• Your assignment
When you copy the data, keep every word exactly as it is and leave the pictures out.

Collected data below:

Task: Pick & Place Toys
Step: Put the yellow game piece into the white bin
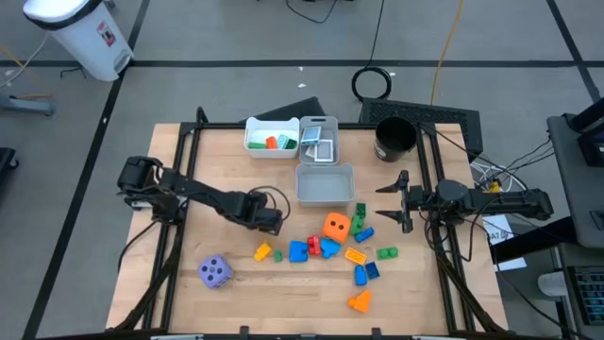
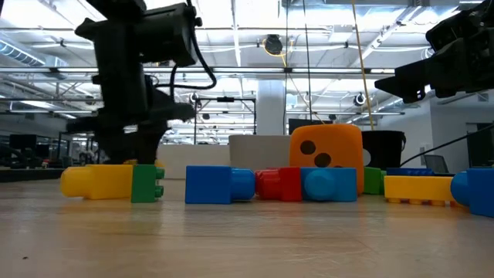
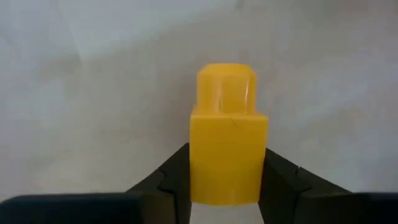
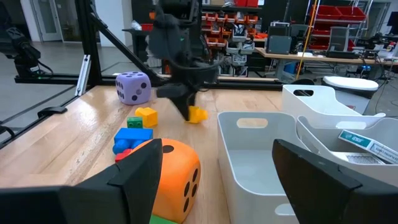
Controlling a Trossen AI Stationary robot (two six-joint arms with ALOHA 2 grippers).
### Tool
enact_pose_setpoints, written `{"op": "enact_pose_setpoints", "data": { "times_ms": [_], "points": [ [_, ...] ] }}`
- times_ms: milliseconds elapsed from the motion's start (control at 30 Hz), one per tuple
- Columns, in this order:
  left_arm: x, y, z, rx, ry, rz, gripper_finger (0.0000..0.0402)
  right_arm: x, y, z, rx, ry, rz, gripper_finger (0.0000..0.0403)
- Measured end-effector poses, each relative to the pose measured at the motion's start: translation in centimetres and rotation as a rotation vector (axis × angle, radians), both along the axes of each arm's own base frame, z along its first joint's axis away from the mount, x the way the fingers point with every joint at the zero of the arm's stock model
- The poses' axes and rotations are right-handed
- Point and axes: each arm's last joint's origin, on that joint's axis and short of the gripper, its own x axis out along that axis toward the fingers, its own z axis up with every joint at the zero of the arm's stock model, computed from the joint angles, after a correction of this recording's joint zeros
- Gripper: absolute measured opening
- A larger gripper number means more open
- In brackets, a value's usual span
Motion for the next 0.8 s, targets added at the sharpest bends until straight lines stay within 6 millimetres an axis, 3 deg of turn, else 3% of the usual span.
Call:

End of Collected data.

• Problem solution
Task: Pick & Place Toys
Step: Put the yellow game piece into the white bin
Controlling a Trossen AI Stationary robot (two six-joint arms with ALOHA 2 grippers).
### Tool
enact_pose_setpoints, written `{"op": "enact_pose_setpoints", "data": { "times_ms": [_], "points": [ [_, ...] ] }}`
- times_ms: milliseconds elapsed from the motion's start (control at 30 Hz), one per tuple
- Columns, in this order:
  left_arm: x, y, z, rx, ry, rz, gripper_finger (0.0000..0.0402)
  right_arm: x, y, z, rx, ry, rz, gripper_finger (0.0000..0.0403)
- Measured end-effector poses, each relative to the pose measured at the motion's start: translation in centimetres and rotation as a rotation vector (axis × angle, radians), both along the axes of each arm's own base frame, z along its first joint's axis away from the mount, x the way the fingers point with every joint at the zero of the arm's stock model
- The poses' axes and rotations are right-handed
- Point and axes: each arm's last joint's origin, on that joint's axis and short of the gripper, its own x axis out along that axis toward the fingers, its own z axis up with every joint at the zero of the arm's stock model, computed from the joint angles, after a correction of this recording's joint zeros
- Gripper: absolute measured opening
- A larger gripper number means more open
- In brackets, a value's usual span
Motion for the next 0.8 s, targets added at the sharpest bends until straight lines stay within 6 millimetres an axis, 3 deg of turn, else 3% of the usual span.
Call:

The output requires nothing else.